▸ **Work instruction**: Copy the entries word for word. Keep the pictures out.

▸ **Working data**:
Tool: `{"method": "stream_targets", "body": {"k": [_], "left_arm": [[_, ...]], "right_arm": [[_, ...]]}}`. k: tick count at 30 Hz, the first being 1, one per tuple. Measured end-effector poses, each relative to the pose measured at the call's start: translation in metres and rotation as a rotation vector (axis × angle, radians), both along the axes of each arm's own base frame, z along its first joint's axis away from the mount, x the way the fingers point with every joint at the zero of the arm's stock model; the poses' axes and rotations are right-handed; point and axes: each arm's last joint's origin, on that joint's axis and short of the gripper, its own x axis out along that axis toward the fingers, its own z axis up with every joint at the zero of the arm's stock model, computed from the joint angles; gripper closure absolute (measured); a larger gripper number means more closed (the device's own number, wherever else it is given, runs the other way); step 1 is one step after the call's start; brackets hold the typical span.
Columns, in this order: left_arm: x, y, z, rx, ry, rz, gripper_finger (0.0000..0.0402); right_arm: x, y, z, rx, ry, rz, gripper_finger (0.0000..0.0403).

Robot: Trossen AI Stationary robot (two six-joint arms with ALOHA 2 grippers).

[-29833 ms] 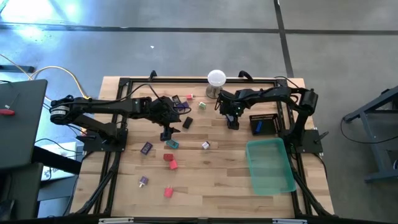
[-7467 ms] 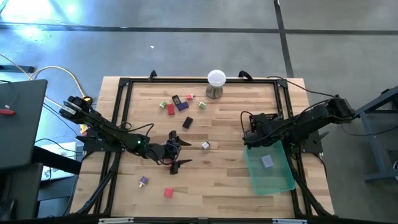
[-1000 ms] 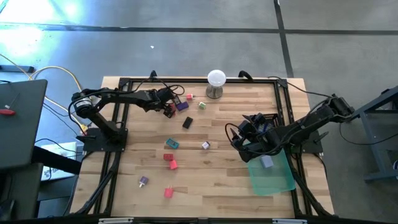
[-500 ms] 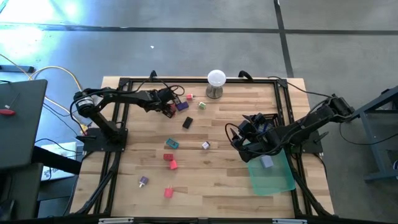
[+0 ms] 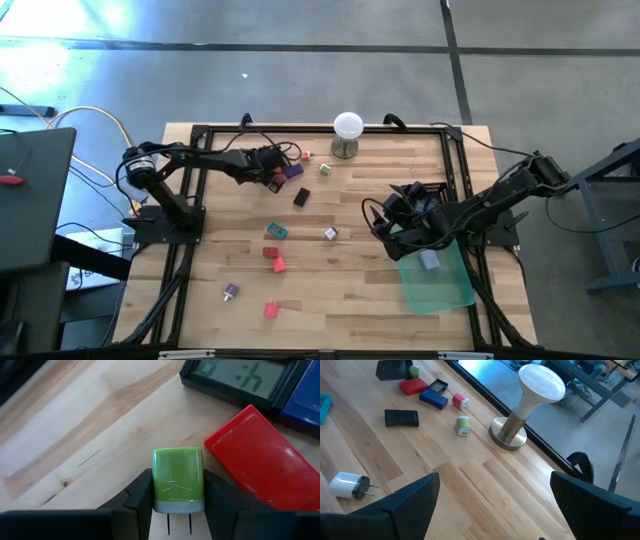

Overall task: Pick & Place Office items
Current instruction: Put the green charger adapter into the green bin

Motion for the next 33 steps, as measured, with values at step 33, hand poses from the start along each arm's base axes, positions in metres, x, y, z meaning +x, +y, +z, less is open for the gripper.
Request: {"method": "stream_targets", "body": {"k": [33], "left_arm": [[0.006,-0.212,0.140,-0.179,-0.907,-0.999,0.0267]], "right_arm": [[0.062,0.063,-0.007,-0.057,-0.014,0.934,0.0034]]}}
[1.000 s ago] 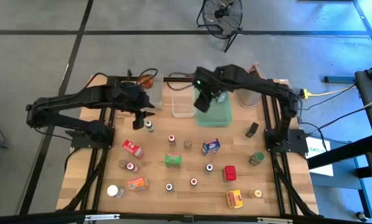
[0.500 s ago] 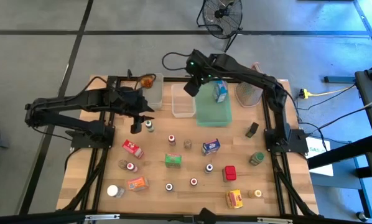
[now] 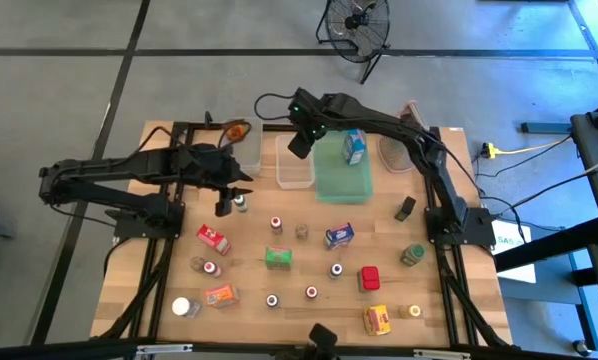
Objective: Pick & Place Kitchen Items
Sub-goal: Put the top yellow food coloring bottle into the transparent bin
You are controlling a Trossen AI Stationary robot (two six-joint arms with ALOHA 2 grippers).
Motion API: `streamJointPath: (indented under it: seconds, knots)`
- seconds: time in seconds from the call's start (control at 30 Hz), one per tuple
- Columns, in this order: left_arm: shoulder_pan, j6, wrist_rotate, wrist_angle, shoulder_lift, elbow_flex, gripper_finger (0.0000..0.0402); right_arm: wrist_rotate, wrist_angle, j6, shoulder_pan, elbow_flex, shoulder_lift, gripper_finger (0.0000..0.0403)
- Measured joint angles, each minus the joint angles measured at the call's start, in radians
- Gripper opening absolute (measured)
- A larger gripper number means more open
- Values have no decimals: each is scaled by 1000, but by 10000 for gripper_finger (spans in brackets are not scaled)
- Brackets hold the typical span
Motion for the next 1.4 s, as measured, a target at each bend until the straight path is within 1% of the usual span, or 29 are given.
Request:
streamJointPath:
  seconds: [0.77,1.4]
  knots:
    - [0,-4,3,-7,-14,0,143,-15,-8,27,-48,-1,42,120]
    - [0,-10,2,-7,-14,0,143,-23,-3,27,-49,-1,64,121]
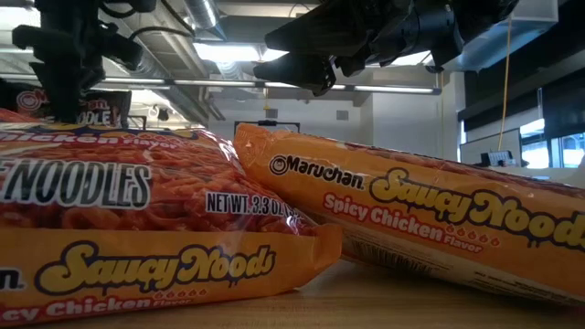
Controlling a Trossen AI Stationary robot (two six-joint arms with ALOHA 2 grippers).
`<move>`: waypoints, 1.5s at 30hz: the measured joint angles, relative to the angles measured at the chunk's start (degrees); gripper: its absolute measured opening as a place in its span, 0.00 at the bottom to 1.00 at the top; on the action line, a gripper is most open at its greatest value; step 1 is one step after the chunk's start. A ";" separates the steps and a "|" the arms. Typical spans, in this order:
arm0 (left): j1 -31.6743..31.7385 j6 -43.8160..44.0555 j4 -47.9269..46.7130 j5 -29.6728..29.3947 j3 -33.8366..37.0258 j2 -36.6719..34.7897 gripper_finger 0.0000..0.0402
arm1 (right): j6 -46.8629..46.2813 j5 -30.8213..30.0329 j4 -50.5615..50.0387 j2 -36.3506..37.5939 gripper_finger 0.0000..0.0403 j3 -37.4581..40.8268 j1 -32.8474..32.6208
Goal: Sort Maruchan noodles
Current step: Adjust the black noodle
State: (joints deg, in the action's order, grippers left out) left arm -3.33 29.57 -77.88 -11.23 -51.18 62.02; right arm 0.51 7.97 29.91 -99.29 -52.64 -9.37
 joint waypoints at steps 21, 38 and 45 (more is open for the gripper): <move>7.80 -12.10 2.86 -1.53 5.28 5.11 0.25 | -0.01 0.02 0.00 0.00 0.67 0.00 0.00; 9.59 -15.16 4.49 -5.74 7.33 5.16 0.40 | -0.01 0.02 -0.02 0.00 0.67 0.00 -0.02; 9.59 -15.20 3.18 -6.17 5.20 4.98 0.43 | -0.01 0.02 0.00 0.00 0.67 0.00 -0.02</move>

▸ **Your solution**:
Tool: `{"method": "stream_targets", "body": {"k": [_], "left_arm": [[_, ...]], "right_arm": [[_, ...]]}}`. k: tick count at 30 Hz, the first being 1, one per tuple. Measured end-effector poses, each relative to the pose measured at the call's start: translation in metres and rotation as a rotation vector (axis × angle, radians), both along the axes of each arm's own base frame, z along its first joint's axis away from the mount, x the way the fingers point with every joint at the zero of the arm's stock model; the poses' axes and rotations are right-handed; point and axes: each arm's last joint's origin, on that joint's axis and short of the gripper, its own x axis out along that axis toward the fingers, its own z axis up with every joint at the zero of the arm's stock model, computed from the joint angles; gripper closure absolute (measured); a larger gripper number means more closed (the device's own number, wherever else it is given, runs the other way); step 1 is one step after the call's start; brackets hold the typical span.
Columns, in this order: left_arm: x, y, z, rx, ry, rz, gripper_finger (0.0000..0.0402); right_arm: x, y, z, rx, ry, rz, gripper_finger (0.0000..0.0403).

Robot: Trossen AI Stationary robot (two six-joint arms with ALOHA 2 grippers).

[-29833 ms] 
[-7467 ms] 
[-1000 ms] 
[-500 ms] 
[+0 ms] 

Overall task: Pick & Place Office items
Current instruction: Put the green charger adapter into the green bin

Motion for the next 33 steps, as measured, with values at step 33, hand poses from the start along each arm's base axes, positions in metres, x, y, z meaning +x, +y, +z, less is open for the gripper.
Request: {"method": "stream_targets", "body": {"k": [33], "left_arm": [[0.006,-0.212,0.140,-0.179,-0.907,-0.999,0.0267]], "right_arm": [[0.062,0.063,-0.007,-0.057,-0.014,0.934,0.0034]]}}
[1.000 s ago] 
[0.500 s ago] 
[now] 
Objective: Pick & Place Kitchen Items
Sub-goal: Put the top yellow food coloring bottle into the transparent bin
You are controlling a Trossen AI Stationary robot (two six-joint arms with ALOHA 2 grippers).
Motion API: `streamJointPath: (indented under it: seconds, knots)`
- seconds: time in seconds from the call's start (control at 30 Hz), one per tuple
- Columns, in this order: left_arm: shoulder_pan, j6, wrist_rotate, wrist_angle, shoulder_lift, elbow_flex, gripper_finger (0.0000..0.0402); right_arm: wrist_rotate, wrist_angle, j6, shoulder_pan, elbow_flex, shoulder_lift, gripper_finger (0.0000..0.0403)
- Measured joint angles, each minus the joint angles measured at the call's start, in radians
- Gripper opening absolute (measured)
- A larger gripper number means more open
- Values have no decimals: each is scaled by 1000, but by 10000 for gripper_finger (spans in brackets are not scaled)
- Brackets hold the typical span
Motion for the next 1.4 s, as measured, a target at each bend until the straight path is within 1% of the usual span, or 29 are given.
Request:
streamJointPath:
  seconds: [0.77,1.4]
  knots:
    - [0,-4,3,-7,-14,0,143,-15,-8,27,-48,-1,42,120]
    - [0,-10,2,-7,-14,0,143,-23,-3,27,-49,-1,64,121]
Controlling a Trossen AI Stationary robot (two six-joint arms with ALOHA 2 grippers).
`<move>`: waypoints, 1.5s at 30hz: the measured joint angles, relative to the angles measured at the chunk's start (degrees); gripper: its absolute measured opening as a place in its span, 0.00 at the bottom to 1.00 at the top; on the action line, a gripper is most open at its greatest value; step 1 is one step after the chunk's start. A ";" separates the steps and a "|" the arms. Typical spans, in this order:
arm0 (left): j1 -31.6743..31.7385 j6 -43.8160..44.0555 j4 -47.9269..46.7130 j5 -29.6728..29.3947 j3 -33.8366..37.0258 j2 -36.6719..34.7897 gripper_finger 0.0000..0.0402
arm1 (right): j6 -46.8629..46.2813 j5 -30.8213..30.0329 j4 -50.5615..50.0387 j2 -36.3506..37.5939 gripper_finger 0.0000..0.0403 j3 -37.4581..40.8268 j1 -32.8474..32.6208
Goal: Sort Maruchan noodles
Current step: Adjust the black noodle
State: (joints deg, in the action's order, grippers left out) left arm -3.33 29.57 -77.88 -11.23 -51.18 62.02; right arm 0.51 7.97 29.91 -99.29 -52.64 -9.37
 joint waypoints at steps 21, 38 and 45 (more is open for the gripper): <move>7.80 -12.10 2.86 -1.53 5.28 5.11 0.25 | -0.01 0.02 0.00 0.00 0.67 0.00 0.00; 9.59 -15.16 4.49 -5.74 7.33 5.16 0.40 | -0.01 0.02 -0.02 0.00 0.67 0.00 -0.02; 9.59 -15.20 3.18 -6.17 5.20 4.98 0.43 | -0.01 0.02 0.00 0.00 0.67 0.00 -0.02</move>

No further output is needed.